Friday, July 13, 2001 3:19 AM
I'd probably shoot myself
Friday, July 13, 2001 4:38 AM
The building craze of the past few years is the exception, not the rule. I won't go as far as to say we will see a year where no new coasters are built, but we will quite possibly see a "slow down". And of course, when that happens, there will probably be cries of protest from the "enthusiast" community… "We want more… we want bigger… we want faster… we want different!"

As stated in another post somewhere on these boards, it used to be "I wonder when if [insert park name here] is going to get another coaster?" Now it is "[insert park name here] didn't give us a new coaster this year… That stinks…" (and some go complaining to the park and also threaten to never go back there again). The building boom of the past few years is unusual, and many have become spoiled by it. The evidence is on these boards. I can remember reading posts, even before the season began, of not what people were looking forward to this summer, but already trying to speculate (and in some places complain) about what was on its way for 2002.

While browsing these boards, I have come to see a very jaded and spoiled attitude that is spreading out there. "If its steel and not 200 feet tall or does not have 5+ inversions or is no longer a world record holder" it is not worthy. "If it is wood and is not 150 feet tall or is under 4000 feet in length or does not have the perfect type of train or has one too many trims or is no longer a world record holder" it is not worthy. In another post someone was talking about the RUMORED removal of American Eagle next year at SFGrAmr. The statement was made that American Eagle is "old". It was built in 1981… only 20 years ago. Look at all of the wooden masterpieces out there that are much older. In the south central and eastern parts of PA we have 5 wooden coasters that are over 50 years old (one of them is 99 years old). Granted, all have been overhauled or "rebuilt" (and one moved from Texas and rebuilt), but these are all great rides. They are not the 150 foot high, mile + long monstrosities that are built simply to claim a record… monstrosities that are highly anticipated but yet oh so critically blasted by some (and complained about by others because of heavy breaking needed so they do not tear themselves apart).

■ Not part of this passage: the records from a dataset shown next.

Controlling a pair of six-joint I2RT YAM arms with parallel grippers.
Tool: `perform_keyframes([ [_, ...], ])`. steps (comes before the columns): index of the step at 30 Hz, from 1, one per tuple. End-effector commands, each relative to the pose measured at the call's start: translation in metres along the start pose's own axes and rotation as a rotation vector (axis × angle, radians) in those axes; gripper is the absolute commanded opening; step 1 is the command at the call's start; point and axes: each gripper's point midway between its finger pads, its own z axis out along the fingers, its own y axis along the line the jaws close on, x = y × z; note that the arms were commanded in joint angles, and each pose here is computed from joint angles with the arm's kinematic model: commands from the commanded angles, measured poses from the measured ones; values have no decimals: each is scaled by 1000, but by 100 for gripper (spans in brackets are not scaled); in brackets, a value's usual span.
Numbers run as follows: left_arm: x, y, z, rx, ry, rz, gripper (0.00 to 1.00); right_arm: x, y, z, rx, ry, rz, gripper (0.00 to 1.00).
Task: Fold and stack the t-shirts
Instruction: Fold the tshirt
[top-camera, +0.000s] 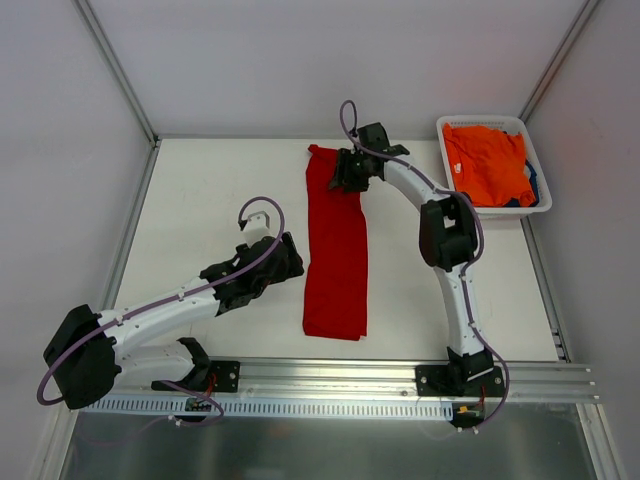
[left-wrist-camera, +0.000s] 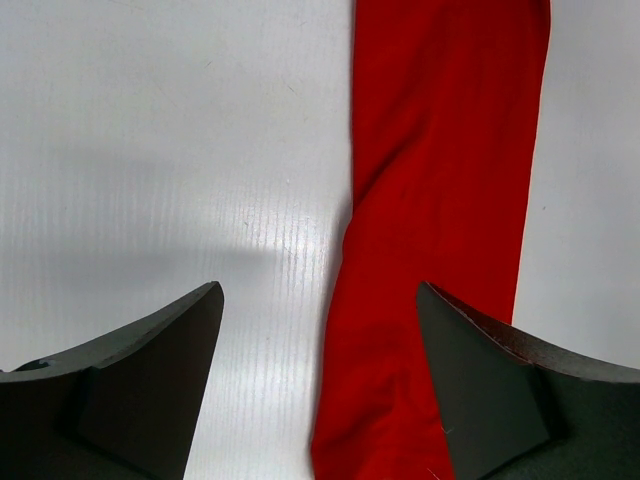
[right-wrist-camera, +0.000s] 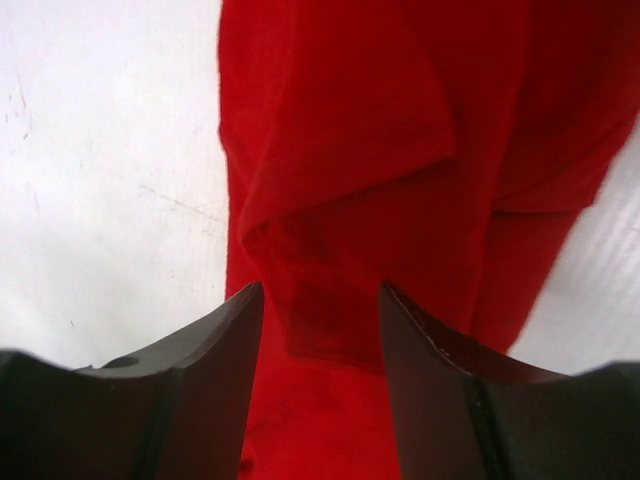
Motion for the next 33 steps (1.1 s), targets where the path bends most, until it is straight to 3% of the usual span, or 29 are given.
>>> perform_keyframes([
  [1, -10, -5, -2, 15, -20, -20, 79, -42, 3, -31, -2, -103, -18, 53],
  [13, -6, -3, 3, -3, -9, -4, 79, -76, -15, -20, -16, -191, 6, 48],
  [33, -1, 1, 7, -23, 2, 7, 79, -81, -22, -2, -31, -218, 2, 38],
])
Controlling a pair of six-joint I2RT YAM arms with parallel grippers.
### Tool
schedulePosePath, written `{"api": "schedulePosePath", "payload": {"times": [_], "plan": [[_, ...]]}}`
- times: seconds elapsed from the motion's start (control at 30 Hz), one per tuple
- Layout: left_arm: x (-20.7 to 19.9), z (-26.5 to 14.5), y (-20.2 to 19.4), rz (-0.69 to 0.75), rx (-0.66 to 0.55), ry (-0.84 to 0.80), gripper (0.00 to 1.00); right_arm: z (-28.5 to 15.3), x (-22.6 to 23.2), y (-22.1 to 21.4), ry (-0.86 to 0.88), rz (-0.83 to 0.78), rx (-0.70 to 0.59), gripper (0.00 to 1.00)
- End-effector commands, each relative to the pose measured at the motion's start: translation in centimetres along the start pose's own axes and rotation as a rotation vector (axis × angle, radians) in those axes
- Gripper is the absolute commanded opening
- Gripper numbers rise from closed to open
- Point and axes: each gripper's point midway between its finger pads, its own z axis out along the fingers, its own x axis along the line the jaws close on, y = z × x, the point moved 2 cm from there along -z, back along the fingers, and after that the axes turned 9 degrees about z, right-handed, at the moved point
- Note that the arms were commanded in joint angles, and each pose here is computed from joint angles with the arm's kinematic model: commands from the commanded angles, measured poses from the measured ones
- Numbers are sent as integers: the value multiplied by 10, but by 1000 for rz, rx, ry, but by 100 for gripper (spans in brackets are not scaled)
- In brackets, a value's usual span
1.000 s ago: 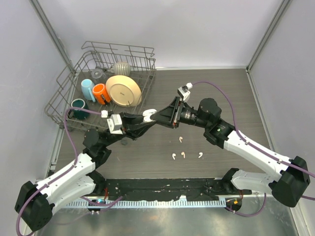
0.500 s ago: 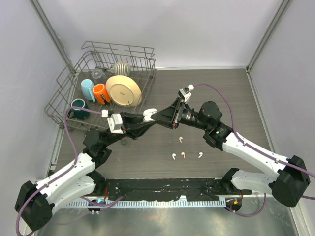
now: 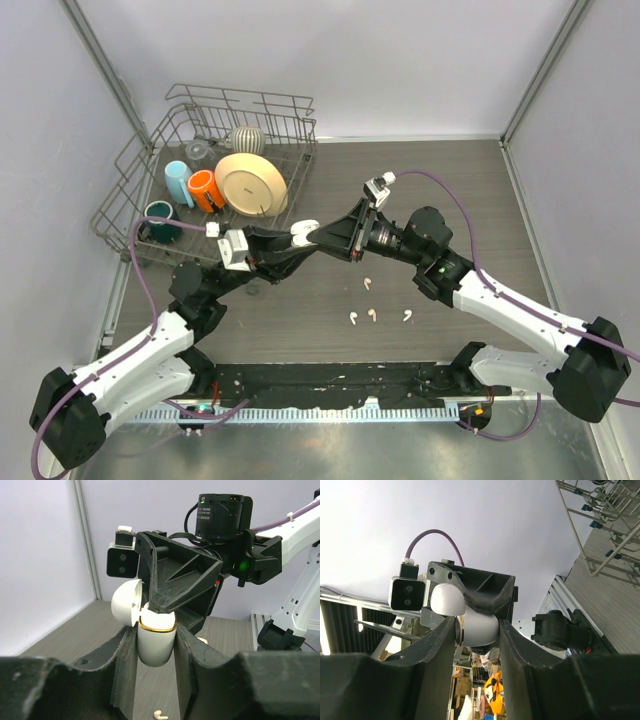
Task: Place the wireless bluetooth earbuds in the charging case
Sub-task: Adjust the charging case.
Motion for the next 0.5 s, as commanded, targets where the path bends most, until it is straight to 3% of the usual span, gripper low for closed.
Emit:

So… getting back on topic and off my rant… I believe that we will see a slow down in the building frenzy. And with it, I also fear that there were will be a major out cry from some, bemoaning the fact that "the industry is dying" or "[insert park name here] needs a record breaker" or "[insert park name here] has got to build another coaster to reclaim the title" etc etc etc.
When the slow down happens, it is not the end of the world. Don't complain, don't cry, don't boycott. Do go out to the parks and ride the great rides that are already there, do go out to new parks and experience some of the coasters that you have not yet ridden, do (and above all) go out to the parks and have FUN.

"I wasn't always this cynical, but then I started kindergarden..."
Friday, July 13, 2001 5:25 AM
I think we'll see some refocusing on quality rides. One-upmanship can only go so far before it's too expensive. I think that's part of the reason PKI is spending big bucks on Tomb Raider, to differentiate themselves. Ohio now has three parks with ten or more coasters. I doubt the public cares which one has a few more, it's probably more important that the park nearest to them has a good selection.

In other words, I wouldn't put it past someone like Cedar Point to build a smaller coaster. After all, they already have the tallest steel coaster in the US, and we know they're not crazy about huge wood coasters, so what else can they really do?

The real shame is that, from this point on, any of the parks with major big deal new rides that build something smaller for their next ride (CP, PKI, SFMM, SFWoA, SFGAm, etc.) are likely to catch a lot of crap from enthusiasts because of the aforementioned jadedness that is running rampant. It's like people forget that said parks already have a number of rides that are among the best in their class.